Data analysis and coding are part of the skill set of a UX researcher – especially when working with quantitative data. There are so many sources of information to learn from – but in my experience, they are not equally useful, or functional. This is the first Jupyter notebook where I use Python to run some multivariate regression analysis. The data is publicly available so that anyone can follow along.
Data: Taiwan real estate prices https://www.kaggle.com/datasets/smitisinghal/real-estate-dataset
import seaborn as sns
import pandas as pd
csv_file = "C:\\Users\\UXpix\\Downloads\\Real estate.csv"
taiwan_real_estate=pd.read_csv(csv_file)
#print(taiwan_real_estate)
list(taiwan_real_estate) #list the variables in the dataset. We can see that some of these variables are not relevant
['No', 'house age', 'distance to the nearest MRT station', 'number of convenience stores', 'latitude', 'longitude', 'house price of unit area']

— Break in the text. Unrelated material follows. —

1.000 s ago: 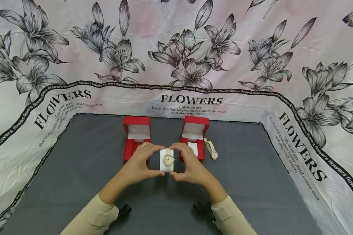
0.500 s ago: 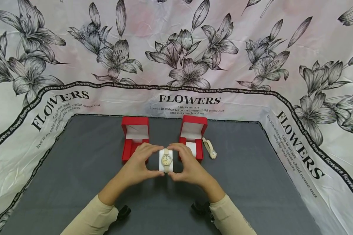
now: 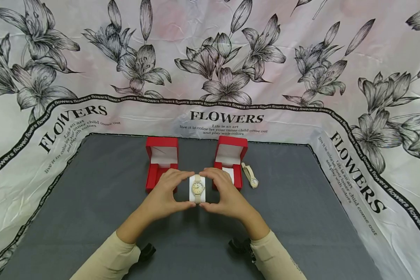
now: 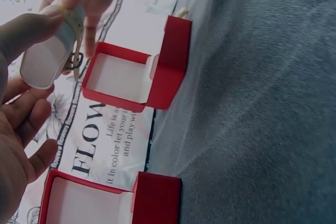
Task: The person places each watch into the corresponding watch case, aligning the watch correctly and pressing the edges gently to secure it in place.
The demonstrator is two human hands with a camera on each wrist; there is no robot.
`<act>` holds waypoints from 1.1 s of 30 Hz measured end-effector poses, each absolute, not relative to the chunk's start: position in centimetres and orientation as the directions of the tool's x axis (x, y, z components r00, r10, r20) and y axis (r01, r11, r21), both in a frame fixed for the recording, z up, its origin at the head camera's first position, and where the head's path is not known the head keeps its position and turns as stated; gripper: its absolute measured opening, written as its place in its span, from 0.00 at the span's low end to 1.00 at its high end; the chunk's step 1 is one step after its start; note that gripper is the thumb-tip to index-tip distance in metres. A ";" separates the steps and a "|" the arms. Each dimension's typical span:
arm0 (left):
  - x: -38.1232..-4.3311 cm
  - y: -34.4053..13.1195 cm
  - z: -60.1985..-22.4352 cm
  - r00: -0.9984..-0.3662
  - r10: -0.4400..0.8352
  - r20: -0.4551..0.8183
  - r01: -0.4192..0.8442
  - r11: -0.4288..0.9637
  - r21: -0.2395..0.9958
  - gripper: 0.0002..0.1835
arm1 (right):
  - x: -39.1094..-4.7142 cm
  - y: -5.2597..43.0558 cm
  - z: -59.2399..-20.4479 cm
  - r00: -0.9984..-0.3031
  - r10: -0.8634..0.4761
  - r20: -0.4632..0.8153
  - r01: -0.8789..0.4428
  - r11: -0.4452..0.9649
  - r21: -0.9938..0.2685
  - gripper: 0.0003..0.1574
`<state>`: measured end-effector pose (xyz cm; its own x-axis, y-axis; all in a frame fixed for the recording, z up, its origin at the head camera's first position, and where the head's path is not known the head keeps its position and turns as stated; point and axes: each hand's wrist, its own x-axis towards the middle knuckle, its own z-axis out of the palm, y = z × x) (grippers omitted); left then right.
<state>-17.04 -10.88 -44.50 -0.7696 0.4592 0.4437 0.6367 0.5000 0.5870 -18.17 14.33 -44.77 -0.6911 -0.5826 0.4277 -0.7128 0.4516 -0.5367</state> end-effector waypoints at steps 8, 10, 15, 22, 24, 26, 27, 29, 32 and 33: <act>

taiwan_real_estate = taiwan_real_estate.drop(['No', 'latitude', 'longitude'], axis=1)
list(taiwan_real_estate)
['house age', 'distance to the nearest MRT station', 'number of convenience stores', 'house price of unit area']
# Import matplotlib.pyplot with alias plt
import matplotlib.pyplot as plt
# Draw the scatter plot
sns.scatterplot(x="distance to the nearest MRT station",
y="house price of unit area",
data=taiwan_real_estate)
# Show the plot
plt.show()
The scatterplot clearly shows that the relationship between price and distance to the closest metro station is non-linear, so we cannot use a linear regression model. One commonly used way of transforming the variables is to use the square root function, which happened to be effective in this case.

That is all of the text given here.